The major determinants mediating drug resistance in acute lymphoblastic leukemias (ALL) unresponsive to chemotherapy, are still unclear. For example, it is still unknown whether selection or induction processes are responsible for drug resistance here or whether protein kinase C (PKC) isozymes contribute to the resistant phenotype. Therefore, inducibility of resistance factors or PKC isozymes genes was examined in CCRF‐CEM cells treated with diverse anticancer drugs‐ adriamycin, camptothecin, etoposide or vincristine‐at sublethal concentrations for 24 h. MDR1, MRP1, LRP and PKC isozyme α, β1, β2, ε, ι, η, θ, ζ gene expression was determined by cDNA‐PCR. We found significant dose‐dependent, mostly combined, induction of the MDR1, MRP1 and LRP genes. Significantly enhanced gene expression of the majority of PKC isozyme genes was found after treatment with camptothecin.
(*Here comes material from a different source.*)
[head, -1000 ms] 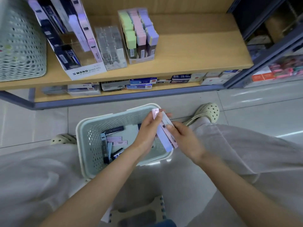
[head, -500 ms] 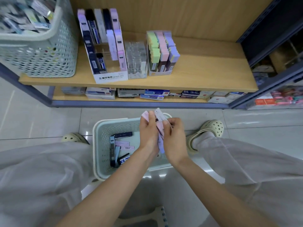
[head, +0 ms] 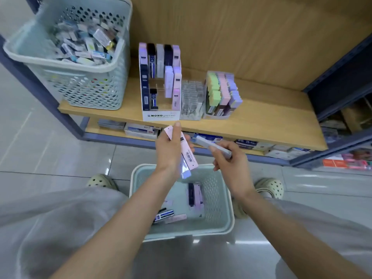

PKCζ was upregulated throughout by each anticancer drug applied in this setting. A series of selected CCRF‐CEM‐derived multidrug resistance (MDR) sublines also showed enhanced expression of the PKC isozymes compared to the parental cell line. MDR1 and PKCη gene expression levels were correlated highly significantly. Blasts from two patients with ALL during the first week of monotherapy with steroids revealed combined induction of the MDR1, multidrug resistance‐associated protein 1 (MRP1), lung cancer resistance‐related protein (LRP) and most PKC isozymes, predominantly PKCζ. Another patient with T‐ALL, who failed to respond to four months of intensive chemotherapy, showed an enhanced MRP1 gene expression combined with markedly overexpression of PKCη and PKCθ. Furthermore, the camptothecin and etoposide‐mediated induction of resistance factors in the CCRF‐CEM cell line could be suppressed by staurosporine, a rather unspecific inhibitor of protein kinases. However, selective inhibitors of PKC isozymes (bisindolylmaleimide GÖ 6850, indolocarbazole GÖ 6976) produced no significant effects here. Therefore, the PKC isozymes η, θ and ζ are of interest as potential targets to overcome drug resistance in ALL.